• Your instructions: Your output should repeat the entries below exactly. It should contain no images.

• Source records:

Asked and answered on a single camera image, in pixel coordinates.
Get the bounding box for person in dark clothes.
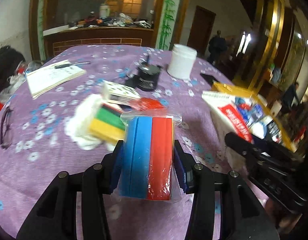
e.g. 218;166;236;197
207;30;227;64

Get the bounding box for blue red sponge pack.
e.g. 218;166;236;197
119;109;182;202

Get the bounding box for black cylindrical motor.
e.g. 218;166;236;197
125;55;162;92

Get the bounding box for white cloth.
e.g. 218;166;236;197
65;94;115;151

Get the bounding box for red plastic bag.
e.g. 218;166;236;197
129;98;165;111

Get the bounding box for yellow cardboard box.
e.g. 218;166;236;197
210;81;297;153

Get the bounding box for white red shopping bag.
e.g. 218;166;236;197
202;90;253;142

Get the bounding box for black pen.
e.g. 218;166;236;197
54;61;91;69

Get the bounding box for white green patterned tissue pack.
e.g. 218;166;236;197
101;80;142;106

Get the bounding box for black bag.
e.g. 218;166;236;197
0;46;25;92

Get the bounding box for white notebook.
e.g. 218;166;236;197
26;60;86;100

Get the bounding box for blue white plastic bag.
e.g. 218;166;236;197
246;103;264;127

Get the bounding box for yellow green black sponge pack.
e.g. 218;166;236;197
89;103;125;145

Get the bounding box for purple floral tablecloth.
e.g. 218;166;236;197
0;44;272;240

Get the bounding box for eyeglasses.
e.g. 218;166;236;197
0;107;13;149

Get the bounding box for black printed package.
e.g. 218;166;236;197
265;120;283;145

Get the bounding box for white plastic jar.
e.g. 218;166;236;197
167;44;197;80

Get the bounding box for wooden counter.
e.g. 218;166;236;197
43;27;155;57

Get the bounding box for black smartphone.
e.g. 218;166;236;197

• Response:
Asked and answered on a single camera image, in pixel coordinates.
Get the bounding box for person in dark clothes.
e.g. 218;166;236;197
207;30;227;64

Get the bounding box for blue red sponge pack.
e.g. 218;166;236;197
119;109;182;202

Get the bounding box for black cylindrical motor.
e.g. 218;166;236;197
125;55;162;92

Get the bounding box for white cloth.
e.g. 218;166;236;197
65;94;115;151

Get the bounding box for red plastic bag.
e.g. 218;166;236;197
129;98;165;111

Get the bounding box for yellow cardboard box.
e.g. 218;166;236;197
210;81;297;153

Get the bounding box for white red shopping bag.
e.g. 218;166;236;197
202;90;253;142

Get the bounding box for black pen.
e.g. 218;166;236;197
54;61;91;69

Get the bounding box for white green patterned tissue pack.
e.g. 218;166;236;197
101;80;142;106

Get the bounding box for black bag.
e.g. 218;166;236;197
0;46;25;92

Get the bounding box for white notebook.
e.g. 218;166;236;197
26;60;86;100

Get the bounding box for blue white plastic bag.
e.g. 218;166;236;197
246;103;264;127

Get the bounding box for yellow green black sponge pack.
e.g. 218;166;236;197
89;103;125;145

Get the bounding box for purple floral tablecloth.
e.g. 218;166;236;197
0;44;272;240

Get the bounding box for eyeglasses.
e.g. 218;166;236;197
0;107;13;149

Get the bounding box for black printed package.
e.g. 218;166;236;197
265;120;283;145

Get the bounding box for white plastic jar.
e.g. 218;166;236;197
167;44;197;80

Get the bounding box for wooden counter.
e.g. 218;166;236;197
43;27;155;57

Get the bounding box for black smartphone.
e.g. 218;166;236;197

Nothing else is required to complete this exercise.